Modern ffmpeg builds use x264. Unless you're referring to some old build that gives worse than xvid
/************************************************** ***************************
* x264: h264 encoder
************************************************** ***************************
* Copyright (C) 2003 Laurent Aimar
* $Id: encoder.c,v 1.1 2004/06/03 19:27:08 fenrir Exp $
*
* Authors: Laurent Aimar <fenrir@via.ecp.fr>
*
* This program is free software; you can redistribute it and/or modify
* it under the terms of the GNU General Public License as published by
* the Free Software Foundation; either version 2 of the License, or
* (at your option) any later version.
*
* This program is distributed in the hope that it will be useful,
* but WITHOUT ANY WARRANTY; without even the implied warranty of
* MERCHANTABILITY or FITNESS FOR A PARTICULAR PURPOSE. See the
* GNU General Public License for more details.
*
* You should have received a copy of the GNU General Public License
* along with this program; if not, write to the Free Software
* Foundation, Inc., 59 Temple Place - Suite 330, Boston, MA 02111, USA.
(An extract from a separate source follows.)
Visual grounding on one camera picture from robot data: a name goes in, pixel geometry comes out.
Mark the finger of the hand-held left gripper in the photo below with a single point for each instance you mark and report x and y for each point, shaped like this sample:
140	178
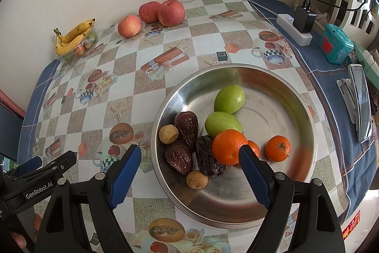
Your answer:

************************************************** ***************************/
and here's the copyright notice for libavc:
/*
* H.26L/H.264/AVC/JVT/14496-10/... encoder/decoder
* Copyright (c) 2003 Michael Niedermayer <michaelni@gmx.at>
*
* This file is part of FFmpeg.
*
* FFmpeg is free software; you can redistribute it and/or
* modify it under the terms of the GNU Lesser General Public
* License as published by the Free Software Foundation; either
* version 2.1 of the License, or (at your option) any later version.
*
* FFmpeg is distributed in the hope that it will be useful,
* but WITHOUT ANY WARRANTY; without even the implied warranty of
* MERCHANTABILITY or FITNESS FOR A PARTICULAR PURPOSE. See the GNU
* Lesser General Public License for more details.
*
* You should have received a copy of the GNU Lesser General Public
* License along with FFmpeg; if not, write to the Free Software
* Foundation, Inc., 51 Franklin Street, Fifth Floor, Boston, MA 02110-1301 USA
*/
here's the preprocessor directives for x264:
#include <stdlib.h>
#include <stdio.h>
#include <string.h>
#include <math.h>
#ifdef __WIN32__
#include <windows.h>
#define pthread_t HANDLE
#define pthread_create(t,u,f,d) *(t)=CreateThread(NULL,0,f,d,0,NULL)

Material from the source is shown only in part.